Prompt -> Take the data below and copy exactly the lines starting at the one with "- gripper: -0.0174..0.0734" and finishing at the one with "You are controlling", both included.

Data segment ->
○ ○ ○ ○

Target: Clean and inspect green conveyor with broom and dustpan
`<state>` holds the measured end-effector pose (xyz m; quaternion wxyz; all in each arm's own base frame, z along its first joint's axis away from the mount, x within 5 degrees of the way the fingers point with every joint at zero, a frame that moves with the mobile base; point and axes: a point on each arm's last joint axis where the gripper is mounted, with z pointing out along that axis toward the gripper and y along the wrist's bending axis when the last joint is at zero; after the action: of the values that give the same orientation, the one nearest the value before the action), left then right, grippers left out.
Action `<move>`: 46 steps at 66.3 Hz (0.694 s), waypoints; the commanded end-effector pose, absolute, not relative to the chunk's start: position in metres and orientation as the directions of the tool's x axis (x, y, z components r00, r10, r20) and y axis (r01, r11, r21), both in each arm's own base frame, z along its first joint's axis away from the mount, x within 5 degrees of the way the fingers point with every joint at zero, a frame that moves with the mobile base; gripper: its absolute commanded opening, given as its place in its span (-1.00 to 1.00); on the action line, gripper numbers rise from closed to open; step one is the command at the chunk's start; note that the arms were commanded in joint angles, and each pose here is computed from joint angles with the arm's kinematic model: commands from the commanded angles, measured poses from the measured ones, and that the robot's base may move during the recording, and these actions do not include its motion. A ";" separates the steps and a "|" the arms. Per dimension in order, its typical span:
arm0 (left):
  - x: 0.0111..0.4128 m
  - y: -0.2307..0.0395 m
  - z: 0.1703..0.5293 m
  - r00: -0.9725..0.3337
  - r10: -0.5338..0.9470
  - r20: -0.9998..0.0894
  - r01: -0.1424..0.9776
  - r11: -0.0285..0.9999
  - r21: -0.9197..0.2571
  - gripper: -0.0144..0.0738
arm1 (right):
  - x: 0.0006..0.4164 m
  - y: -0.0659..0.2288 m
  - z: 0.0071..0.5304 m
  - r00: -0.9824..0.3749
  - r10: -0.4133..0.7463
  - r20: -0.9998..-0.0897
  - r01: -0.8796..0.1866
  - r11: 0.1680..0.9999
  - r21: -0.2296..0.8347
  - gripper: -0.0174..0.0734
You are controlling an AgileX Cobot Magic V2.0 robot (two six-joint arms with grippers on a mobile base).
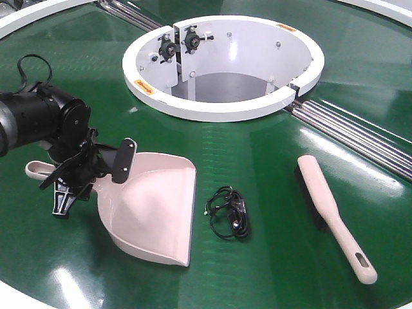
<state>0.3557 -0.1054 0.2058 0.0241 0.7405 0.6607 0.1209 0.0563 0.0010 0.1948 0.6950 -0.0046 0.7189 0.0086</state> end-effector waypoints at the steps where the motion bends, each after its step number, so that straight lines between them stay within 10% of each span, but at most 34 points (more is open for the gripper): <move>1: 0.354 -0.109 0.228 0.112 0.984 0.135 0.957 -0.144 0.251 -0.69 | 0.056 0.001 0.202 0.103 0.007 -0.995 -0.018 1.000 0.005 -0.64; 22: 0.354 -0.109 0.228 0.112 0.984 0.135 0.957 -0.144 0.251 -0.69 | 0.055 0.001 0.271 0.155 0.021 -0.988 -0.019 1.000 0.018 -0.64; 46: 0.354 -0.109 0.228 0.112 0.984 0.135 0.957 -0.144 0.251 -0.69 | 0.098 0.004 0.305 -0.341 0.075 -0.937 -0.016 0.996 0.086 -0.64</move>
<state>0.3555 -0.1059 0.2058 0.0243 0.7407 0.6605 0.1205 0.0873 0.0039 0.2951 0.5850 0.0173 0.8099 0.0388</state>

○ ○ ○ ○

Output for this task ->
  - gripper: -0.0174..0.0734
You are controlling an AgileX Cobot Magic V2.0 robot (two six-joint arms with grippers on a mobile base).

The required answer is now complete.